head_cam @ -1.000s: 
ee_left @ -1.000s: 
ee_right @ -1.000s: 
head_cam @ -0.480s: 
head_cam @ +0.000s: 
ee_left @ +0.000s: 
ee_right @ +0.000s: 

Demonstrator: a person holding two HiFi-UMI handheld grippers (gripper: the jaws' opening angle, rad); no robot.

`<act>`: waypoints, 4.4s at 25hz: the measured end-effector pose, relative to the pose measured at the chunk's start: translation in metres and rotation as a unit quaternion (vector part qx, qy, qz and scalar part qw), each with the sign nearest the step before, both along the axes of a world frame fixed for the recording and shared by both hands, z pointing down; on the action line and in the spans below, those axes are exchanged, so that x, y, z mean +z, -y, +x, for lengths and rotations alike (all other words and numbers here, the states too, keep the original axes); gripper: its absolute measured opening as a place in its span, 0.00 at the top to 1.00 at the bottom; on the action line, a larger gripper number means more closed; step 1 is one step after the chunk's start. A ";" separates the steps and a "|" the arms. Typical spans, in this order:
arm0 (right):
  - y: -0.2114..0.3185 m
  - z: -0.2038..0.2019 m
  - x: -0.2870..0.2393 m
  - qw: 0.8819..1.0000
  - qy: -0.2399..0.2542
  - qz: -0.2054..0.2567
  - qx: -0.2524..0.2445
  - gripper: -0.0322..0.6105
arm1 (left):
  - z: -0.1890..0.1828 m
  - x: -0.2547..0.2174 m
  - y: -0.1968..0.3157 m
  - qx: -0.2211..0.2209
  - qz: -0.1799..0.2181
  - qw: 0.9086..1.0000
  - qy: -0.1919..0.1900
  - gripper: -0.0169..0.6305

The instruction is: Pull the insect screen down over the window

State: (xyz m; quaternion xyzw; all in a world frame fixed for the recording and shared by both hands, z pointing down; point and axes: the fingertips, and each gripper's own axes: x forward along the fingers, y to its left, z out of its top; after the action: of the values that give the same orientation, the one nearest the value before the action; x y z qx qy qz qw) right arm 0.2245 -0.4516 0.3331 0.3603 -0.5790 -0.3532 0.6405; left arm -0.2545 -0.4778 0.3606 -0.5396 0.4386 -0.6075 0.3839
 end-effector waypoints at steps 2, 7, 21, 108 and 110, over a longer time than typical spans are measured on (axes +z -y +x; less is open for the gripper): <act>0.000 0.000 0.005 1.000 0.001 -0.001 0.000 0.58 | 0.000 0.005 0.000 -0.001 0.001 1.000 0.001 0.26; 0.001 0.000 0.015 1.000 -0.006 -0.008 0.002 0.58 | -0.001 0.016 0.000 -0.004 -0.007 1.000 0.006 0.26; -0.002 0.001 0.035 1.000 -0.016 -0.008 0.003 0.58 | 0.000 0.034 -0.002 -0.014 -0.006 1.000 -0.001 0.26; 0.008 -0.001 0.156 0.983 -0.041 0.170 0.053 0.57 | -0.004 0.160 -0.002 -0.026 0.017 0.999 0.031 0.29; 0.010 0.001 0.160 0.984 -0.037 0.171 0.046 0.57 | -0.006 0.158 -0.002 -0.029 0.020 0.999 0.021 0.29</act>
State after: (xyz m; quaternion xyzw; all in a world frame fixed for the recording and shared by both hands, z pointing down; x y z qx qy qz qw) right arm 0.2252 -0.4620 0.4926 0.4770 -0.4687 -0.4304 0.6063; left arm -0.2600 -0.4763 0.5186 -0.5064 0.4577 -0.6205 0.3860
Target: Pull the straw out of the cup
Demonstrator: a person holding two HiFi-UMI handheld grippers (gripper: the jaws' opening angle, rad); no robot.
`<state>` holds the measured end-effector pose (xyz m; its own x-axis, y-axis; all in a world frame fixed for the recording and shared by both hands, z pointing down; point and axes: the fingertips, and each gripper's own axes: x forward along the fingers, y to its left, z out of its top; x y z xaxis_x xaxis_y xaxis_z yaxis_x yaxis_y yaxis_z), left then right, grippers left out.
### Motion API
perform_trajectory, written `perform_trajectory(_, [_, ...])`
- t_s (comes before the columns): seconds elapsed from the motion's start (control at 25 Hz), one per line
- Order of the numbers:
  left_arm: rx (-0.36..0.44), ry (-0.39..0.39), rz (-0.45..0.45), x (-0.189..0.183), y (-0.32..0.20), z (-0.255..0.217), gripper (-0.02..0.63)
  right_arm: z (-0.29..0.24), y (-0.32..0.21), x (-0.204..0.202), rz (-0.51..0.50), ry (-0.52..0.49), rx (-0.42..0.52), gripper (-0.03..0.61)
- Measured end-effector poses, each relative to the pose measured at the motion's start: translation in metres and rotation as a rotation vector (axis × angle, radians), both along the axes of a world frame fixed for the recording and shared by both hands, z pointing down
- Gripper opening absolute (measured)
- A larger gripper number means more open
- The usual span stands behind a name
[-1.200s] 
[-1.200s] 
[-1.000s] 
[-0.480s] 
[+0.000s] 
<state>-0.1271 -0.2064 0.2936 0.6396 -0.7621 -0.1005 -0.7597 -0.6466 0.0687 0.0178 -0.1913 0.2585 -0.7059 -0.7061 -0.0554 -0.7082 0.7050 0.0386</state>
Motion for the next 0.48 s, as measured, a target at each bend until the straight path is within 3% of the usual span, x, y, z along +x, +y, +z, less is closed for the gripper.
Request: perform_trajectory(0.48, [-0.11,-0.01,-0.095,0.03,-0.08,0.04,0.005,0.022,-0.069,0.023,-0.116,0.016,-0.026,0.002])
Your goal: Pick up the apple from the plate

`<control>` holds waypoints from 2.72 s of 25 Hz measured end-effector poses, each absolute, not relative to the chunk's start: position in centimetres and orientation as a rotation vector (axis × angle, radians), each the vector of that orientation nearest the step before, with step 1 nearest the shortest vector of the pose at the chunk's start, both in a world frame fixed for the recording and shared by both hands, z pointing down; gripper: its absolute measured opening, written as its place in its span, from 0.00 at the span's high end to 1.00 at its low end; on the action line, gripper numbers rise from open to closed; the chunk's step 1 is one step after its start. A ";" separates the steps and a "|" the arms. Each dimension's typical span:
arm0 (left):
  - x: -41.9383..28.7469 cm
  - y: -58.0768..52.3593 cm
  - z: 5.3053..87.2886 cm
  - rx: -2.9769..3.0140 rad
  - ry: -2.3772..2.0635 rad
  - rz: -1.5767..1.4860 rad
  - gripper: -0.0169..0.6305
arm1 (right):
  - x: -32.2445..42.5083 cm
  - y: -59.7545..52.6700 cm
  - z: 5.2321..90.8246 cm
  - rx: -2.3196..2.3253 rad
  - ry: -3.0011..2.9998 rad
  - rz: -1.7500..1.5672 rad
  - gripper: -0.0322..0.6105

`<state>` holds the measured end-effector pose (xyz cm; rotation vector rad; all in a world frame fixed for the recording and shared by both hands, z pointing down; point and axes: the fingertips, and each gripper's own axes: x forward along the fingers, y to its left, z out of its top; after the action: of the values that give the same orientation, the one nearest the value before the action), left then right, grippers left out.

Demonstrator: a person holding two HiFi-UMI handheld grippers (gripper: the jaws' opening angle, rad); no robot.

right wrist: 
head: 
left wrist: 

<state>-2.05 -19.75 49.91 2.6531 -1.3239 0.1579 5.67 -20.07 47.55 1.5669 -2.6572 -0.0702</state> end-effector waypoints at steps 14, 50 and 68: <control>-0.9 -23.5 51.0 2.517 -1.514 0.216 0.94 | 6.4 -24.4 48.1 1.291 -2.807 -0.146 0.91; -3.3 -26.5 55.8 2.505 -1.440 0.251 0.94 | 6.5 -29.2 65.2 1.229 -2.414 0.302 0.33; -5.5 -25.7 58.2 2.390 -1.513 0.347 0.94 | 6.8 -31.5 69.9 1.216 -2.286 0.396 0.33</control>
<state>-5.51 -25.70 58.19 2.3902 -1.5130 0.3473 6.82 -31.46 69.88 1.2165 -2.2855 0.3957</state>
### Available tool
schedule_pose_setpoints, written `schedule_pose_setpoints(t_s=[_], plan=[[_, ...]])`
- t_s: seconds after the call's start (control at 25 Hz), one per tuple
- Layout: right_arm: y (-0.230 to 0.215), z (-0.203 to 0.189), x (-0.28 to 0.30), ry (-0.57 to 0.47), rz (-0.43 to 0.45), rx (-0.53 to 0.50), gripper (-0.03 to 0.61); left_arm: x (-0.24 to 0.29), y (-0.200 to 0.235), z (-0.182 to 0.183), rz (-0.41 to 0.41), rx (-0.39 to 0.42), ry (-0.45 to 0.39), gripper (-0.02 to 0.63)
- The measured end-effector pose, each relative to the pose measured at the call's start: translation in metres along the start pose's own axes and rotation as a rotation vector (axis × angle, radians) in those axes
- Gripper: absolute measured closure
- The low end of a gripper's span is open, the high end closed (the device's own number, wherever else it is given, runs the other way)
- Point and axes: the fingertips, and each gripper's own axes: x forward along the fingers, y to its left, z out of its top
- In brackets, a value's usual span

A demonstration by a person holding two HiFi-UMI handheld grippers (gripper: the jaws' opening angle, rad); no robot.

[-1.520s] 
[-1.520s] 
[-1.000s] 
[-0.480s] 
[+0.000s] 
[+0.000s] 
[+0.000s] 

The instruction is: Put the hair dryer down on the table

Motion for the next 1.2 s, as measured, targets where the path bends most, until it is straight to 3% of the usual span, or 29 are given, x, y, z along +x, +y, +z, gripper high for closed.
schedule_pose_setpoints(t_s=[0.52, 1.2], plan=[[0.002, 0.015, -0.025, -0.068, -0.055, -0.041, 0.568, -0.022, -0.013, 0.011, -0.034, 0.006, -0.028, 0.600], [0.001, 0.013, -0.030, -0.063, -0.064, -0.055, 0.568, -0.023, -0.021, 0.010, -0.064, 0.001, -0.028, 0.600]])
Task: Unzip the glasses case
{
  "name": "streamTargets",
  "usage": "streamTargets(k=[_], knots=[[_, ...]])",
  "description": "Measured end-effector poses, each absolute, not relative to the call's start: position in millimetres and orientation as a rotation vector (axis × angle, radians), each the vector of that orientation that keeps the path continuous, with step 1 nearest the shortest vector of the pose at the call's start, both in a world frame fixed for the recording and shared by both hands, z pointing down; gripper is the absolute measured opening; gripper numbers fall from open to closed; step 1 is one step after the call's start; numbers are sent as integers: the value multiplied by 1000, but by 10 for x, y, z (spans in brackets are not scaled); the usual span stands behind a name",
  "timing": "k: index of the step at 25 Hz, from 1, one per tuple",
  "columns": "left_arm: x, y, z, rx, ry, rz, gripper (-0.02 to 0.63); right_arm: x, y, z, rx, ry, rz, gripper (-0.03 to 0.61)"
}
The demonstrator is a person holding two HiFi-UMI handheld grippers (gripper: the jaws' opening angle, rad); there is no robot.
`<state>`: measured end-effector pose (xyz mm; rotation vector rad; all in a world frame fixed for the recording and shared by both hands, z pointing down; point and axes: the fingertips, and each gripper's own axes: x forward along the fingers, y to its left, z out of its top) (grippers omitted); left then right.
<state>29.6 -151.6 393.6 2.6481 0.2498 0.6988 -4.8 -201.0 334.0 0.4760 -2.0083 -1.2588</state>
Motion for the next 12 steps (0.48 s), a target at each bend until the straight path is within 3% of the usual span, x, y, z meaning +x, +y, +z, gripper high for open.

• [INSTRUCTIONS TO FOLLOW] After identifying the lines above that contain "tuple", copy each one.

• [OUTPUT BELOW]
- t_s: seconds after the call's start (control at 25 Hz), one per tuple
  "timing": "k: index of the step at 25 Hz, from 1, one per tuple",

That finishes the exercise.